African American Nobel Prize Laureate, Toni Morrison, has been forceful on this point where blacks in the USA are concerned. She says that for white Americans and non-black immigrants, a certain tradition is compulsory. A hostile posture towards resident blacks must be struck at the Americanising door before it will open and provide full acceptance and emotional and material rewards to the discriminators.

There must be, she says, coded race talk and assumptions as an "explicit insertion into everyday life of racial signs and symbols that have no meaning other than pressing African Americans to the lowest level of the racial hierarchy." There must occur, "negative appraisals of the native-born population. Only when the lesson of racial estrangement is learned is assimilation complete."

Blacks in the Diaspora experience these offences routinely. They cope daily by wearing a mask upon leaving home for work or play. They pretend not to hear and not to see. Rather, they choose their battles carefully. To do otherwise is to be stuck in self-flagellation. The better response is to excel at whatever task or job is performed.

And this is why Professor James' advice on education to repudiate new 'mental' slavery is timely.

Britain's Sir Harry Johnson in 1899 thought, "the Negro has been marked out by his mental and physical characteristics as the servant of other races, a born slave."
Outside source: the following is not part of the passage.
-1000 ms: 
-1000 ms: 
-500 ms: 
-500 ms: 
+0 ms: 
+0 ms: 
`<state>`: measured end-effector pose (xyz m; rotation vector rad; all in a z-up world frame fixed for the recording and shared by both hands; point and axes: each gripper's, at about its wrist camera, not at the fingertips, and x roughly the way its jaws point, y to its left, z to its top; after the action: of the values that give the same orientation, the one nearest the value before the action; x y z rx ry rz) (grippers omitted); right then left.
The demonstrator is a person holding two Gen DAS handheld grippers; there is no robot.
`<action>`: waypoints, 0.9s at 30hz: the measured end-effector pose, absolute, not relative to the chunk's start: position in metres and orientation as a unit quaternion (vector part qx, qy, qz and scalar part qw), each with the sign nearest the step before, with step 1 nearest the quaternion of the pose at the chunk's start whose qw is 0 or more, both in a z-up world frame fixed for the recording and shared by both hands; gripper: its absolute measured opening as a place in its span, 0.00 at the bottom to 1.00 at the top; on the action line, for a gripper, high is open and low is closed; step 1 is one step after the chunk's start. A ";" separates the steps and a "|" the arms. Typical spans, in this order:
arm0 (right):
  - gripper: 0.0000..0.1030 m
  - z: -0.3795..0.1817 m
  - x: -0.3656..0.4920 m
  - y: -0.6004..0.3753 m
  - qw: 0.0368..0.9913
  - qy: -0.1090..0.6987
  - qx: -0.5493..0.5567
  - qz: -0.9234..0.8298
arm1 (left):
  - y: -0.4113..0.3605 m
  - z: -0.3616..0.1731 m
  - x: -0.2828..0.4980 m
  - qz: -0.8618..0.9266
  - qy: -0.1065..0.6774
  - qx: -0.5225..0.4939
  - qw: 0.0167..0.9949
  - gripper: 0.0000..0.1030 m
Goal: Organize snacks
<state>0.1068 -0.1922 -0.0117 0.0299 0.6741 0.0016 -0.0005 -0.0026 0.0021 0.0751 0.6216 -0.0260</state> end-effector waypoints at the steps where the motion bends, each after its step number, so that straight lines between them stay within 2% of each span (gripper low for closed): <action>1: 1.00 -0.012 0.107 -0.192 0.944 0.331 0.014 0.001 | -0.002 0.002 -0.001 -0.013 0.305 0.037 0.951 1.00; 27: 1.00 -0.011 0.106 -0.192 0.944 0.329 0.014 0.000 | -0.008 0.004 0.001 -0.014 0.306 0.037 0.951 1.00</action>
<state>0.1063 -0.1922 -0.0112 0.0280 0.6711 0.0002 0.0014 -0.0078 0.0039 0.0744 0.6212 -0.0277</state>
US Senator Bill Tillman in 1907 believed that black "minds are those of children, while they have the passions and strengths of men."

The truth is Africans and their descendants are very forgiving people, e.g., South Africa and Zimbabwe. When they look at others, their minds do not automatically focus on skin colour but on human beings. But many swear that when whites and other non-blacks view Africans and their descendants, skin colour is usually uppermost in mind with accompanying stereotypes.

So, what is the truth about blacks? Let us educate ourselves a la Ivan Van Sertima and others because "if history is not the source of wisdom, it is at least the pre-condition."